TASK INPUTS Block Start

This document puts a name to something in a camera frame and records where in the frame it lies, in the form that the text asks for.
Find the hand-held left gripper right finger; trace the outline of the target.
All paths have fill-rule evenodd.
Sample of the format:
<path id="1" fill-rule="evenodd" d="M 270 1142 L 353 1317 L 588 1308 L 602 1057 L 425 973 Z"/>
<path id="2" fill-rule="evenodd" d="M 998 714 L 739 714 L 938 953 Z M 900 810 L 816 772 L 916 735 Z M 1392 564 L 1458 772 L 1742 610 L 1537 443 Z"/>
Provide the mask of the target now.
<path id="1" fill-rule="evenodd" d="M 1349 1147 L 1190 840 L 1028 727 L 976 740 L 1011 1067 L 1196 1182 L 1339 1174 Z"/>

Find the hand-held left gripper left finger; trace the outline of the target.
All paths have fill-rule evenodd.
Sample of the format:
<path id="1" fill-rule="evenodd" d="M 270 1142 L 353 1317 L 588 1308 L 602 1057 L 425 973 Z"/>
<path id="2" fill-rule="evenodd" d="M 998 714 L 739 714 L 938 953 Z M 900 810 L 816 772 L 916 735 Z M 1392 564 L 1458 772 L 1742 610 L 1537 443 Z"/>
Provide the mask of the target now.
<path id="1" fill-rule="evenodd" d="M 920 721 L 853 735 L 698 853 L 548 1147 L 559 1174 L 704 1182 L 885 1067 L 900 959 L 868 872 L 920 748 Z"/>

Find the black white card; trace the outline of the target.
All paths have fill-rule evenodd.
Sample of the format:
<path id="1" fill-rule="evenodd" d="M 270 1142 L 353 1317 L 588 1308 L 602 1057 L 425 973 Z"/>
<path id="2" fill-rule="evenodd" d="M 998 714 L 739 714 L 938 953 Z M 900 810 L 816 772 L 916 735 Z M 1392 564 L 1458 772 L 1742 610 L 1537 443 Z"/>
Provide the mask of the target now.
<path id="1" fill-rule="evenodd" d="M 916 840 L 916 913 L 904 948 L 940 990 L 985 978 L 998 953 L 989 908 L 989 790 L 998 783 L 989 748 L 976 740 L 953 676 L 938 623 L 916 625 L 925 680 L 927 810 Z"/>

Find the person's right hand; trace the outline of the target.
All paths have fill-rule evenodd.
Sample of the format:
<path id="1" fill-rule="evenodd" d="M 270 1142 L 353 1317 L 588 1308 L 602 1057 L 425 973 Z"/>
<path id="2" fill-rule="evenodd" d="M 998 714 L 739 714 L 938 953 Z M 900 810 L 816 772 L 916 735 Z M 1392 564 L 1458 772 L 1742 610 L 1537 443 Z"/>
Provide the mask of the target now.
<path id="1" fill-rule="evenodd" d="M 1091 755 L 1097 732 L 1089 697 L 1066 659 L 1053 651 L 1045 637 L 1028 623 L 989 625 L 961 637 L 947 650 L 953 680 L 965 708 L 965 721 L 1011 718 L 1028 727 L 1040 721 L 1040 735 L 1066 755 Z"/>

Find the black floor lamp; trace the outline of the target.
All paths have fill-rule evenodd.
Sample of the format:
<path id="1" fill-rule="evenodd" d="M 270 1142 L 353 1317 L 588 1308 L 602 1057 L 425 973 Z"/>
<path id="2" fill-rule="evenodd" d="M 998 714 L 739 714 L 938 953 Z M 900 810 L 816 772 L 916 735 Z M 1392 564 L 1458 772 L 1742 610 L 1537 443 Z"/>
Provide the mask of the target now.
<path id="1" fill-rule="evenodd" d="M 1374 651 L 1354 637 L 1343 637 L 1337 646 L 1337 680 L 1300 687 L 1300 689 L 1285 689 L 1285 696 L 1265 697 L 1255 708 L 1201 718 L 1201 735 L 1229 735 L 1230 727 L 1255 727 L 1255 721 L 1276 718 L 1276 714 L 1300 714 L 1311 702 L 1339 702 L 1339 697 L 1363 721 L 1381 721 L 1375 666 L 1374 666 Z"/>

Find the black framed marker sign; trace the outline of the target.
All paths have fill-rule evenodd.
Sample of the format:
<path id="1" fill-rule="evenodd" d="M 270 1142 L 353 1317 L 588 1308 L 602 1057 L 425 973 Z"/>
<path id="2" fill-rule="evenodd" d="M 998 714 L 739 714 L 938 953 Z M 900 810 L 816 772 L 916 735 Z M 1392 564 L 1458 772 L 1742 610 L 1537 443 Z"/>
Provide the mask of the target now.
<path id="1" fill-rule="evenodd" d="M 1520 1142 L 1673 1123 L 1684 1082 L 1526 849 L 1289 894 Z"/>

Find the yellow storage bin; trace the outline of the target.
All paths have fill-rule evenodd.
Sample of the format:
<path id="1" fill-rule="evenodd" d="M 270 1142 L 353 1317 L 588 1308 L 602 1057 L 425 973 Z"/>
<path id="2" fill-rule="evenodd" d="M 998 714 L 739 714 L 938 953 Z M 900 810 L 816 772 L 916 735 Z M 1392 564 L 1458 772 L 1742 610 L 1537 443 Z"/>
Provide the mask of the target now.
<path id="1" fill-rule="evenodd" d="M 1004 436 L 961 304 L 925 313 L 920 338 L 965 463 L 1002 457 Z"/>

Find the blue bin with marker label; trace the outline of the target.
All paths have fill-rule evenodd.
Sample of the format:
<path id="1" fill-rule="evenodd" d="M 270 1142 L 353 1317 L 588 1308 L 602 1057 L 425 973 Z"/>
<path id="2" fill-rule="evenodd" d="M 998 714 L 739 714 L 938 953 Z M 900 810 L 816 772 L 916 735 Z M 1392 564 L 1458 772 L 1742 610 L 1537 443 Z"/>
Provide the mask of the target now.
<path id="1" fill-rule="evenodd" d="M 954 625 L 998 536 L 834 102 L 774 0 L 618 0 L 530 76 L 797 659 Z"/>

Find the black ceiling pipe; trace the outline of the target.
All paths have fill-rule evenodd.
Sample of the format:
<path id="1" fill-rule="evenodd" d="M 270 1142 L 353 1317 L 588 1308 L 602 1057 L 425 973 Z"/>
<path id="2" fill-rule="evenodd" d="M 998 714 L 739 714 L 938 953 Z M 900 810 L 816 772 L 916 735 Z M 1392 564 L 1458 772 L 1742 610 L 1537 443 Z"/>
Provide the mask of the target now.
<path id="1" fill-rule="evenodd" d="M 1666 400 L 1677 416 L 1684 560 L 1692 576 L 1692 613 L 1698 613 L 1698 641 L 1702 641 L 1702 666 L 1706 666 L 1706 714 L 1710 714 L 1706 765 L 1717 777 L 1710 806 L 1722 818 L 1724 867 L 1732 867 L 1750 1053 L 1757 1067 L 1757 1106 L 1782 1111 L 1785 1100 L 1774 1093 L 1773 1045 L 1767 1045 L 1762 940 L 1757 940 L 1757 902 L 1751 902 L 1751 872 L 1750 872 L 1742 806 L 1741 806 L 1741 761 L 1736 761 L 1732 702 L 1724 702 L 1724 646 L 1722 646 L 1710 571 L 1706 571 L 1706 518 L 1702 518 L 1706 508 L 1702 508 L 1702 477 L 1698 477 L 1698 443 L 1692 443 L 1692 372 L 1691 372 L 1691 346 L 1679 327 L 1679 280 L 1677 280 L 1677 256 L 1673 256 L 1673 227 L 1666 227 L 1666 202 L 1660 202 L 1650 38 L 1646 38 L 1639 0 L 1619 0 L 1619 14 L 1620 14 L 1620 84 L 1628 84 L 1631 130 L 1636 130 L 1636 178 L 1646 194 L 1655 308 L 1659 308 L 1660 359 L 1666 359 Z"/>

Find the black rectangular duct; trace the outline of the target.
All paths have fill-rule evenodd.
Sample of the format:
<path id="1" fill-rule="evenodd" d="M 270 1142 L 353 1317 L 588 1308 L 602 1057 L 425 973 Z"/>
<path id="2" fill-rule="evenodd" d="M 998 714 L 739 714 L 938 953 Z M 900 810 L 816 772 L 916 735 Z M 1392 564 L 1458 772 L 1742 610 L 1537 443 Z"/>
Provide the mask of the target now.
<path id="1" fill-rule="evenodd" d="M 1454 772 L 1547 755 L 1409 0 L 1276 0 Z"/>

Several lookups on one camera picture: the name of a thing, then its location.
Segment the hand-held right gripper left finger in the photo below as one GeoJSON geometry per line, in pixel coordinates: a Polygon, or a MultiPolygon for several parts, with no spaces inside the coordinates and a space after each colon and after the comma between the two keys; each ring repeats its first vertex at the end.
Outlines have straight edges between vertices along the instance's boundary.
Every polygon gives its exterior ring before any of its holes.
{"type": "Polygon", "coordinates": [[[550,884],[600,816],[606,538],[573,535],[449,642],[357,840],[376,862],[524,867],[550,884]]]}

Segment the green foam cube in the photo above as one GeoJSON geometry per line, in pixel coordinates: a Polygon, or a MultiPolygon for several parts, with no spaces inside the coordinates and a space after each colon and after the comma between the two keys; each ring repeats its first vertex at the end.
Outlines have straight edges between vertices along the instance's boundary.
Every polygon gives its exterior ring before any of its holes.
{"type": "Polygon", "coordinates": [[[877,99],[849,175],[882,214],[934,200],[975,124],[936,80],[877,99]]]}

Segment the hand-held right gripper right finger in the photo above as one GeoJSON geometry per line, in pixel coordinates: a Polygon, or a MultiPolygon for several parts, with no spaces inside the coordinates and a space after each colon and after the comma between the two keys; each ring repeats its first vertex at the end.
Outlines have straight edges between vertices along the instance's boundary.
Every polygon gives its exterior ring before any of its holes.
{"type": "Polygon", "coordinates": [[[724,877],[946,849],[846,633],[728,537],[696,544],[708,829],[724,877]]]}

TASK INPUTS Block End

ABOUT THIS EXERCISE
The answer consists solely of the lines from the one containing "Several lookups on" through the last line of the data above, reproduced exactly.

TASK ANSWER
Several lookups on one camera picture: the name of a thing, then its location.
Segment the hand-held right gripper left finger in the photo below as one GeoJSON geometry per line, in pixel coordinates: a Polygon, or a MultiPolygon for several parts, with no spaces inside the coordinates and a space after each colon and after the comma between the two keys; each ring repeats its first vertex at the end.
Outlines have straight edges between vertices along the instance's boundary.
Every polygon gives its exterior ring before any of its holes.
{"type": "Polygon", "coordinates": [[[550,884],[600,816],[606,538],[573,535],[449,642],[357,840],[376,862],[524,867],[550,884]]]}

Segment the green foam cube in the photo above as one GeoJSON geometry per line, in pixel coordinates: a Polygon, or a MultiPolygon for several parts, with no spaces inside the coordinates and a space after each colon and after the comma between the two keys; each ring repeats its first vertex at the end.
Outlines have straight edges between vertices along the instance's boundary.
Every polygon gives its exterior ring before any of its holes.
{"type": "Polygon", "coordinates": [[[877,99],[849,175],[882,214],[934,200],[975,124],[936,80],[877,99]]]}

Segment the hand-held right gripper right finger in the photo above as one GeoJSON geometry per line, in pixel coordinates: a Polygon, or a MultiPolygon for several parts, with no spaces inside the coordinates and a space after each colon and after the comma between the two keys; each ring repeats its first vertex at the end.
Outlines have straight edges between vertices along the instance's boundary.
Every polygon gives its exterior ring before any of its holes.
{"type": "Polygon", "coordinates": [[[724,877],[946,849],[846,633],[728,537],[696,544],[708,829],[724,877]]]}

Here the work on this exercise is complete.